▶ **Raw data**
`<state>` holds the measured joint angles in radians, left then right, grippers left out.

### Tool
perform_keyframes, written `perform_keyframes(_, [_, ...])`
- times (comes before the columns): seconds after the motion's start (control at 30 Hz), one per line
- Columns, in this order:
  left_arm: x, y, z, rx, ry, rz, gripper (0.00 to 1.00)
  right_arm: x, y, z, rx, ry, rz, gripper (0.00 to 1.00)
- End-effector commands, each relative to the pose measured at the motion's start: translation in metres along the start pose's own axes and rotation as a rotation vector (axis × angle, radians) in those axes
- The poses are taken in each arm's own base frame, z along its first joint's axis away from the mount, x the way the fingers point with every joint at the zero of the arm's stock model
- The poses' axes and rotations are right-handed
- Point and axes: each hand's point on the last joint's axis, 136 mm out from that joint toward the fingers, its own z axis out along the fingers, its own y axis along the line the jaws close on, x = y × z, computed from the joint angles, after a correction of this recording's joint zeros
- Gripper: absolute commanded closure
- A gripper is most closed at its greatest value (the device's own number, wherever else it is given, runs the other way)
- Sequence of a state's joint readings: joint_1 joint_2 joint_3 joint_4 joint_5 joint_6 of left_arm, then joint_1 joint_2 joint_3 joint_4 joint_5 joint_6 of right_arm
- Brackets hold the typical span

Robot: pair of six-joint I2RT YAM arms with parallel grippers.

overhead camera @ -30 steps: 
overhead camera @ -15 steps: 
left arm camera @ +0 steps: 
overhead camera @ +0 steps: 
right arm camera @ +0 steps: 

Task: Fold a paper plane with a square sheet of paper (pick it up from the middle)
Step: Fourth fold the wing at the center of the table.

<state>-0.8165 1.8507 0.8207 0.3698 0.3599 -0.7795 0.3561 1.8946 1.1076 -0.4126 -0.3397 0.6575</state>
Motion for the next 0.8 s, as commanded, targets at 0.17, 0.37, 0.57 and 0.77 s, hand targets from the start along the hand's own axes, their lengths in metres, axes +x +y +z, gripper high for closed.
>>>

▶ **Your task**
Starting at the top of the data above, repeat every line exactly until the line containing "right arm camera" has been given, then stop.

▶ **Exercise answer**
`<state>` holds the measured joint angles in radians, left then right, grippers left out.

### Tool
perform_keyframes, written `perform_keyframes(_, [_, ...])`
- times (comes before the columns): seconds after the motion's start (control at 30 Hz), one per line
- Columns, in this order:
  left_arm: x, y, z, rx, ry, rz, gripper (0.00 to 1.00)
  right_arm: x, y, z, rx, ry, rz, gripper (0.00 to 1.00)
- End-effector commands, each relative to the pose measured at the motion's start: translation in metres along the start pose's own axes and rotation as a rotation vector (axis × angle, radians) in those axes
- The poses are taken in each arm's own base frame, z along its first joint's axis away from the mount, x the way the fingers point with every joint at the zero of the arm's stock model
- The poses' axes and rotations are right-handed
- Point and axes: each hand's point on the last joint's axis, 136 mm out from that joint toward the fingers, its own z axis out along the fingers, its own y axis along the line the jaws close on, x = y × z, computed from the joint angles, after a correction of this recording's joint zeros
- Gripper: absolute commanded closure
- A gripper is most closed at its greatest value (the device's own number, wherever else it is given, runs the other way)
- Sequence of a state's joint readings: joint_1 joint_2 joint_3 joint_4 joint_5 joint_6 of left_arm, then joint_1 joint_2 joint_3 joint_4 joint_5 joint_6 of right_arm
- Brackets hold the typical span

Robot: pair of six-joint I2RT YAM arms with parallel grippers.

overhead camera @ -30 steps: 
overhead camera @ -15 steps: 
left arm camera @ +0 steps: 
overhead camera @ +0 steps: 
right arm camera @ +0 steps: 

Nothing further is required of this output.